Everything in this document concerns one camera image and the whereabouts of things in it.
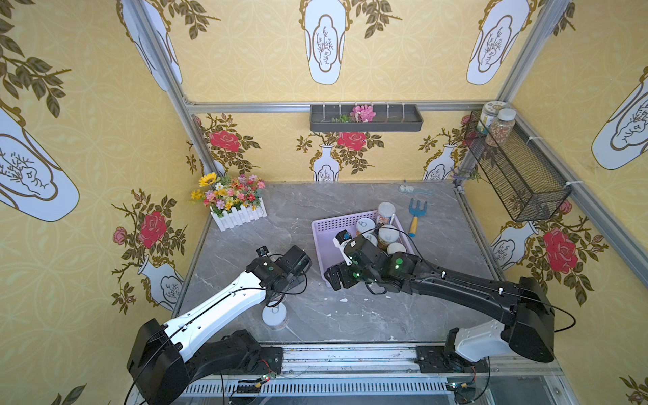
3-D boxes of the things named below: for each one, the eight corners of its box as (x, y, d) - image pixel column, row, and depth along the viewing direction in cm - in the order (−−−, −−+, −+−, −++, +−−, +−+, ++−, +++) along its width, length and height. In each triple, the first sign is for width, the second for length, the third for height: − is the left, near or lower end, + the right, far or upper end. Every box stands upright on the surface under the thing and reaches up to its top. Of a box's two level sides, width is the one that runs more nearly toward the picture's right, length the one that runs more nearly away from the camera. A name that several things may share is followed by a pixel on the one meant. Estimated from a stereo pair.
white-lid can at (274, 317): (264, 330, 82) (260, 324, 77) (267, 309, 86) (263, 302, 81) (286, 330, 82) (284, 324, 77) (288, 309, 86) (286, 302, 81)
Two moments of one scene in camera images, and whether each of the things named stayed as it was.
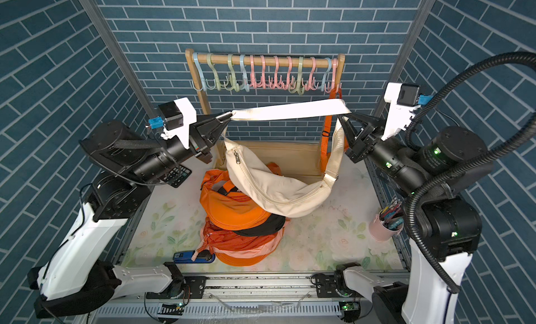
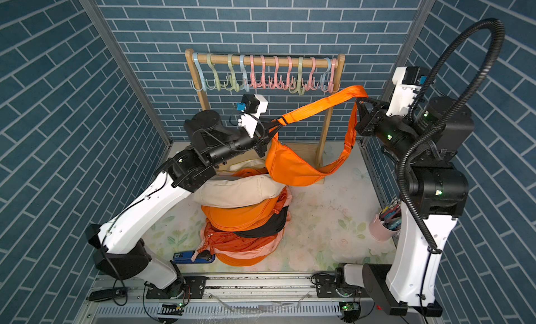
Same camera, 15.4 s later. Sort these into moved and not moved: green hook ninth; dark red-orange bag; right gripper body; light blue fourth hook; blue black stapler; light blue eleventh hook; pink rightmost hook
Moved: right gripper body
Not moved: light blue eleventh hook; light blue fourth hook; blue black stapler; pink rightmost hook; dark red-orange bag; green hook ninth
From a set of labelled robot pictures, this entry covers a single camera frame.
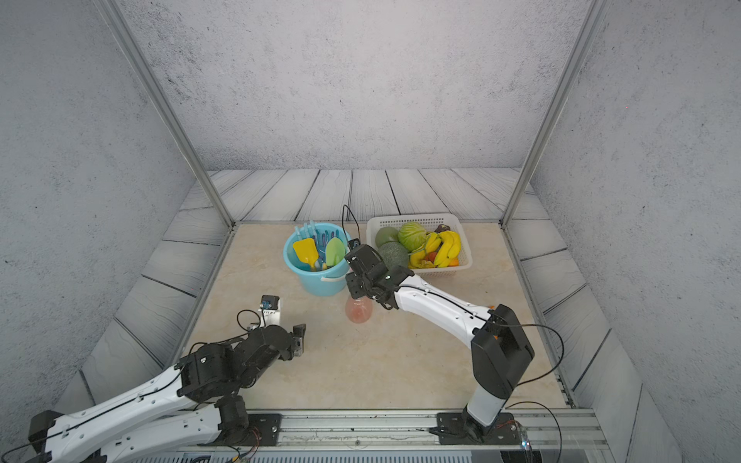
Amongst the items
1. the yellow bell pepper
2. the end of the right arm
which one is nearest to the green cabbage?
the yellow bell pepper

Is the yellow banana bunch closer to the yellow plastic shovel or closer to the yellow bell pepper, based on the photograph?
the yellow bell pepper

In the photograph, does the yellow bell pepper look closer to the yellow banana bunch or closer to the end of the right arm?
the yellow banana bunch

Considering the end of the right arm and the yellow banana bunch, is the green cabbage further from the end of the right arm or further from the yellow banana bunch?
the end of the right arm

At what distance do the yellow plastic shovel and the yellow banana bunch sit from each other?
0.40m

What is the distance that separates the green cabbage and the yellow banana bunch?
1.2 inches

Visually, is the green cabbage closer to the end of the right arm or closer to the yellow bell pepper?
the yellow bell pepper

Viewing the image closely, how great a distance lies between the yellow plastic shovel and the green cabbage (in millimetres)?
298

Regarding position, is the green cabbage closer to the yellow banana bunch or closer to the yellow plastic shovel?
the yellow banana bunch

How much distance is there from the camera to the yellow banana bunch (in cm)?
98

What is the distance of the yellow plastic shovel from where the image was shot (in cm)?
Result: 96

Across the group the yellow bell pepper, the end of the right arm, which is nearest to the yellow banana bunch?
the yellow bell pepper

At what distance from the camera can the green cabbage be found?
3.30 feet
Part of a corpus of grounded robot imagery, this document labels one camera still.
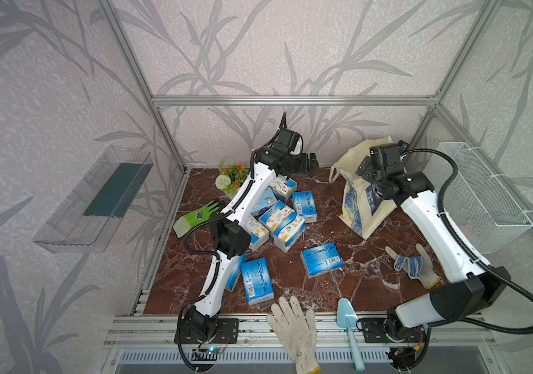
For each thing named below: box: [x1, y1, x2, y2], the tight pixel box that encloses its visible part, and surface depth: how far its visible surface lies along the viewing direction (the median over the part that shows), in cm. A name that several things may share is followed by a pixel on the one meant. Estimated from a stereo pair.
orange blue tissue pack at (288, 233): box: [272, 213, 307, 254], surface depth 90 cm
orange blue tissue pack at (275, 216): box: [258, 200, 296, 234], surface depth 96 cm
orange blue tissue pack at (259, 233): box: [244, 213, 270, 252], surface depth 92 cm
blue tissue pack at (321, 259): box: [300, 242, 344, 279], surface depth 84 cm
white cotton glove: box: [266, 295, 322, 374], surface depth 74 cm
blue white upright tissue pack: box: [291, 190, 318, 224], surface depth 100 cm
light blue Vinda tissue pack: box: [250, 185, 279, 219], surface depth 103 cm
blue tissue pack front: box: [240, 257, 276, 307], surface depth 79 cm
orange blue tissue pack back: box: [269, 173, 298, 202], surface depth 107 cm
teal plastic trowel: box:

————

§ **EXERCISE DIRECTIONS**
Leaving every picture out, repeat each line of the material exactly.

§ **WRITTEN RESPONSE**
Everything in this document concerns one camera image and the whereabouts of things in it.
3-D boxes of the things named below: for each one, the eight corners of its box as (x, y, d) - image pixel column, row, and depth along the viewing direction in cm - in the order (−−−, −−+, −+−, −++, +−−, +−+, ++−, +++) along its width, length and height. In each triple, the first sign is for width, the second for length, the third for height: − is the left, near or lower end, + the right, far or upper end. Every box stands upright on the surface under the thing and reaches up to its top. Of a box's two level sides, width is the one that runs more nearly toward the picture's right, length the one that runs more nearly away from the camera. A name that several things may share is followed by a pixel on the one meant. Estimated from a stereo pair.
white-lid can at (274, 317): (264, 330, 82) (260, 324, 77) (267, 309, 86) (263, 302, 81) (286, 330, 82) (284, 324, 77) (288, 309, 86) (286, 302, 81)
Two moments of one scene in camera images, and whether each of the things named stayed as it was.
Same camera, 15.4 s later. Sort these into moved and not moved: green hook ninth; dark red-orange bag; right gripper body; light blue fourth hook; blue black stapler; light blue eleventh hook; pink rightmost hook
Moved: right gripper body
Not moved: light blue eleventh hook; light blue fourth hook; blue black stapler; pink rightmost hook; dark red-orange bag; green hook ninth
From a set of labelled robot pictures, this entry covers a single camera frame.
Amongst the items
1. the yellow bell pepper
2. the end of the right arm
which one is nearest to the green cabbage?
the yellow bell pepper

Is the yellow banana bunch closer to the yellow plastic shovel or closer to the yellow bell pepper, based on the photograph?
the yellow bell pepper

In the photograph, does the yellow bell pepper look closer to the yellow banana bunch or closer to the end of the right arm?
the yellow banana bunch

Considering the end of the right arm and the yellow banana bunch, is the green cabbage further from the end of the right arm or further from the yellow banana bunch?
the end of the right arm

At what distance do the yellow plastic shovel and the yellow banana bunch sit from each other?
0.40m

What is the distance that separates the green cabbage and the yellow banana bunch?
1.2 inches

Visually, is the green cabbage closer to the end of the right arm or closer to the yellow bell pepper?
the yellow bell pepper

Viewing the image closely, how great a distance lies between the yellow plastic shovel and the green cabbage (in millimetres)?
298

Regarding position, is the green cabbage closer to the yellow banana bunch or closer to the yellow plastic shovel?
the yellow banana bunch

How much distance is there from the camera to the yellow banana bunch (in cm)?
98

What is the distance of the yellow plastic shovel from where the image was shot (in cm)?
Result: 96

Across the group the yellow bell pepper, the end of the right arm, which is nearest to the yellow banana bunch?
the yellow bell pepper

At what distance from the camera can the green cabbage be found?
3.30 feet
Part of a corpus of grounded robot imagery, this document labels one camera still.
For each thing named below: box: [x1, y1, x2, y2], the tight pixel box that encloses its visible part, and surface depth: how far its visible surface lies along the viewing direction (the median over the part that shows), in cm. A name that several things may share is followed by a pixel on the one meant. Estimated from a stereo pair.
orange blue tissue pack at (288, 233): box: [272, 213, 307, 254], surface depth 90 cm
orange blue tissue pack at (275, 216): box: [258, 200, 296, 234], surface depth 96 cm
orange blue tissue pack at (259, 233): box: [244, 213, 270, 252], surface depth 92 cm
blue tissue pack at (321, 259): box: [300, 242, 344, 279], surface depth 84 cm
white cotton glove: box: [266, 295, 322, 374], surface depth 74 cm
blue white upright tissue pack: box: [291, 190, 318, 224], surface depth 100 cm
light blue Vinda tissue pack: box: [250, 185, 279, 219], surface depth 103 cm
blue tissue pack front: box: [240, 257, 276, 307], surface depth 79 cm
orange blue tissue pack back: box: [269, 173, 298, 202], surface depth 107 cm
teal plastic trowel: box:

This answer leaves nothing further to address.